Diese rechtsextremen Einstellungen sind in Bayern tief verwurzelt. Der Flächenstaat liegt in Studien zu Fremdenfeindlichkeit und rechtem Gedankengut regelmäßig auf den traurigen Spitzenplätzen. Diese Entwicklung ist in hohem Maße demokratiefeindlich. Das Schimpfen auf Fremde sägt am Grundpfeiler einer pluralen Gesellschaft, wie sie in der Verfassung verankert ist: an der Gleichwertigkeit aller Menschen. Die Weichen in der Staatskanzlei weiter dennoch unverändert auf "Mia san mia" gestellt, einst Schlachtruf der vor nationalem Überlegenheitsgefühl strotzenden Truppen des reaktionären Großösterreichs unter Kaiser Franz Josef. Unbeirrt steuern die CSU-Oberen den Zug populistischer Panikmache, nächster Halt: Alle draußen bleiben! "Bevor wir an Leistungskürzungen für die Bevölkerung gehen, die hier lebt, ist es unsere Pflicht, diesen massenhaften Missbrauch des guten Asylrechts, das im Grundgesetz geschützt ist, einzudämmen und abzustellen", löst Seehofer, der als Kind eines Busfahrers selbst aus ärmsten Verhältnissen stammt, die am Stammtisch so beliebte Abstiegsangst-Karte ein. Sein Rezept gegen Menschen in Not: "Der ganze Apparat muss zulegen. Raus aus der Traumfabrik, rein in die Realität".

Solche Signale zu mehr Handfestigkeit kommen an. Mitte Juli packen Unbekannte an, legen Feuer, eine Flüchtlingsunterkunft in Winden bei Reicherthofen, nur wenige Kilometer südlich von Ingolstadt, geht in Flammen auf. "Wir brauchen keine 131 Asylanten!", war vor der Selbstjustiz gegen die Unterkunft mobil gemacht worden. Mit Flugblättern dabei: die NPD. Die Verwaltung vor Ort legte sofort ihr ganzes Rechtsbewusstsein in die Waagschale. Nach einer spontanen Mahnwache von Linken aus Ingolstadt wurde wegen Verstoßes gegen das Versammlungsrecht ermittelt. Mitte April war bereits in Hepberg ein Brandanschlag auf einen Wohncontainer für Flüchtlinge verübt worden.
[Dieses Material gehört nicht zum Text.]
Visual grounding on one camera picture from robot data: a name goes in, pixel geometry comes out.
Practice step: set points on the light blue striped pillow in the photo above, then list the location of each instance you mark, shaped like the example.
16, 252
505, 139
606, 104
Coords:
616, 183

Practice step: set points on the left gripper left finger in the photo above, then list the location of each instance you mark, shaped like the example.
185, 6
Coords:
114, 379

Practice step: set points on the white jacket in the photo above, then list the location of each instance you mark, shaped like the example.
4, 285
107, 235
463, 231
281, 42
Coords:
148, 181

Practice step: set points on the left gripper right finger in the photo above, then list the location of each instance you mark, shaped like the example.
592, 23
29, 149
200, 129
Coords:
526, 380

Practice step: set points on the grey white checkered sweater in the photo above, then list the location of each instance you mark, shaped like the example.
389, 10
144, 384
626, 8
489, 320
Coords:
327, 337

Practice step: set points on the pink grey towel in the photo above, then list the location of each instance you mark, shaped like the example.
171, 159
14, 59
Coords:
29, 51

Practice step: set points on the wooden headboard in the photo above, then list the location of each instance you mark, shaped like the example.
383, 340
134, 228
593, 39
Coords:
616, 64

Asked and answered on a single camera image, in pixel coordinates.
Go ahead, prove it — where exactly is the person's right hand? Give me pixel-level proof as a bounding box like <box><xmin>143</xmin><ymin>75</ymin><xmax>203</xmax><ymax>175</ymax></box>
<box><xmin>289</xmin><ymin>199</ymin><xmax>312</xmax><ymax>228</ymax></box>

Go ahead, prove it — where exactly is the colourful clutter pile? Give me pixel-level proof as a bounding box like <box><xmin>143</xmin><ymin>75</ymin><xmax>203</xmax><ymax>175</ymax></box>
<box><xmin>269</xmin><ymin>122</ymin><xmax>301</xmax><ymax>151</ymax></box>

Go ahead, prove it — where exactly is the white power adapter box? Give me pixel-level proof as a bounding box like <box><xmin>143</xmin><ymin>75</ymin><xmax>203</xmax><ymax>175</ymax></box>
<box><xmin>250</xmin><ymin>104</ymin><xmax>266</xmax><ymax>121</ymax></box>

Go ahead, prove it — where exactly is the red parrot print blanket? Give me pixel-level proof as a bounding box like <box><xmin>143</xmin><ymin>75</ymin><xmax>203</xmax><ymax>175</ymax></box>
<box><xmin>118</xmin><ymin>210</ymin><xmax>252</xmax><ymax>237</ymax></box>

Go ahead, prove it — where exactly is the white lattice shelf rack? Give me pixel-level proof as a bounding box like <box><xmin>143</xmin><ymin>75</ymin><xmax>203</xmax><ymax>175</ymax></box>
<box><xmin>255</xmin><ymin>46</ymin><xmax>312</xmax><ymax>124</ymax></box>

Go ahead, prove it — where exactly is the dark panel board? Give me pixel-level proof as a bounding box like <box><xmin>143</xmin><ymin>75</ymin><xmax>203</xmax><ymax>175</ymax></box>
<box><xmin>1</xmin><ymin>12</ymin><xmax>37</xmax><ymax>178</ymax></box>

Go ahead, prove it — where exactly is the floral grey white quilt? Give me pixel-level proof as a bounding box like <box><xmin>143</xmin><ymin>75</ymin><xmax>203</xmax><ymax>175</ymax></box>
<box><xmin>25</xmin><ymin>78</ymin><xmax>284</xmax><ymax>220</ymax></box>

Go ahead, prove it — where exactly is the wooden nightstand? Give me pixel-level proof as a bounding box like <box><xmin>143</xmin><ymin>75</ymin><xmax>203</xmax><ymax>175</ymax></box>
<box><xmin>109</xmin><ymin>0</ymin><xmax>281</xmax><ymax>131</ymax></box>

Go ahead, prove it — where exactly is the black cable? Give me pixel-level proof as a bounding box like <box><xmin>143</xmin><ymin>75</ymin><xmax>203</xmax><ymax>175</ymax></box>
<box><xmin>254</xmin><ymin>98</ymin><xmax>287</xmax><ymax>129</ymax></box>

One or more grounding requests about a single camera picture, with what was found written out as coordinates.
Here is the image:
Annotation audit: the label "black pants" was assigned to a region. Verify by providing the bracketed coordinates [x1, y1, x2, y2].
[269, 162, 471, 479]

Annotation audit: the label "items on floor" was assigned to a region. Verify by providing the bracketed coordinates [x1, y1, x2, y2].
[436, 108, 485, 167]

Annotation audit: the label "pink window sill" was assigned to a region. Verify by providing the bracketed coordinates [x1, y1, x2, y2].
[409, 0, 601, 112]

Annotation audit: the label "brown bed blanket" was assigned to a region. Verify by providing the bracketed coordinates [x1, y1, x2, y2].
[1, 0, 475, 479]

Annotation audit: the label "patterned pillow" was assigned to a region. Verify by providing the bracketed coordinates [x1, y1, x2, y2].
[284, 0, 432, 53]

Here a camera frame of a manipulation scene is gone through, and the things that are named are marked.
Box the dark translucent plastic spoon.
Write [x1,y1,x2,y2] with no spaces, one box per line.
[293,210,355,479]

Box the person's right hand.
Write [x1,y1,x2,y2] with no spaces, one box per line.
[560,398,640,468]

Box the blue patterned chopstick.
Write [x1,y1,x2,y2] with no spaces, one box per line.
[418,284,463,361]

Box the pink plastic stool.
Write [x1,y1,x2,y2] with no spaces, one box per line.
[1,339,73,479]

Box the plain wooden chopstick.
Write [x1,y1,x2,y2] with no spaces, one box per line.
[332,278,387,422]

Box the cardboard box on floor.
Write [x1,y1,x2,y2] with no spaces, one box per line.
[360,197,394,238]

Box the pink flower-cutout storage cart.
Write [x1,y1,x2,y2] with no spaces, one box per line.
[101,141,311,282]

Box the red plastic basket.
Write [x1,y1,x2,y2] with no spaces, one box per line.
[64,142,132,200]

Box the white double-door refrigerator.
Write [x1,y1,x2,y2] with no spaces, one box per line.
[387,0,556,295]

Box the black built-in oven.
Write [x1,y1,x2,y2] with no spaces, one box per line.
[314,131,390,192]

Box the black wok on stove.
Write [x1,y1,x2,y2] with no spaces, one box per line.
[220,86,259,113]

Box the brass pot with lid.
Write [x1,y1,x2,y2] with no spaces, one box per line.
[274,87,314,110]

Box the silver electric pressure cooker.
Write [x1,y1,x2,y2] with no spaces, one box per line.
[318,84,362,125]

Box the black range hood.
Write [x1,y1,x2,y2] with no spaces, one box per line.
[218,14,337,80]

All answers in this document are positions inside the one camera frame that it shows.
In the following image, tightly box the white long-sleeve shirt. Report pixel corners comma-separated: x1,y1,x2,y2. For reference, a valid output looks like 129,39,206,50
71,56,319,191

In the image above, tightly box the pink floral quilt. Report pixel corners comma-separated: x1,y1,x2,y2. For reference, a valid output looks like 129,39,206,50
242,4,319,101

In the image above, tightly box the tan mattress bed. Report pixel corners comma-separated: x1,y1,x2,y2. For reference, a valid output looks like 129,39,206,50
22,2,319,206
Nein, natürlich sind nicht alle BayerInnen fremdenfeindlich. Die jüngste Welle spontaner Solidarität am Münchener Hauptbahnhof, wo Freiwillige über Facebook zu Spenden für Ankömmlinge in Flüchtlingszügen aus Ungarn aufriefen, macht Mut. Viele Städte veranstalten Willkommensfeste für Neuankömmlinge. In Ingolstadt hat das breite Bündnis "Ingolstadt bleibt bunt!" zuletzt erfolgreich auf die Straße gerufen und ein NPD-Fest verhindert. Doch solange die CSU-Regierung mit rechtlich hoch umstrittenen Auslegungen von Bundes- und Landesrecht Flüchtlingen mit Ausbildungs- und Arbeitsverboten, Lagerpflicht statt Sozialwohnungen wie in anderen Bundesländern üblich und dem Streichen von Geldleistungen das Leben schwer macht, ist institutionell der Weg vorgezeichnet. Die heute bekannt gewordenen Überlegungen der Union, das Recht auf Asyl im Grundgesetz weiter zu beschneiden, sind keine guten Zeichen. Bayern darf nicht zum Land der Abschiebelager werden. Das ist weder christlich, noch sozial!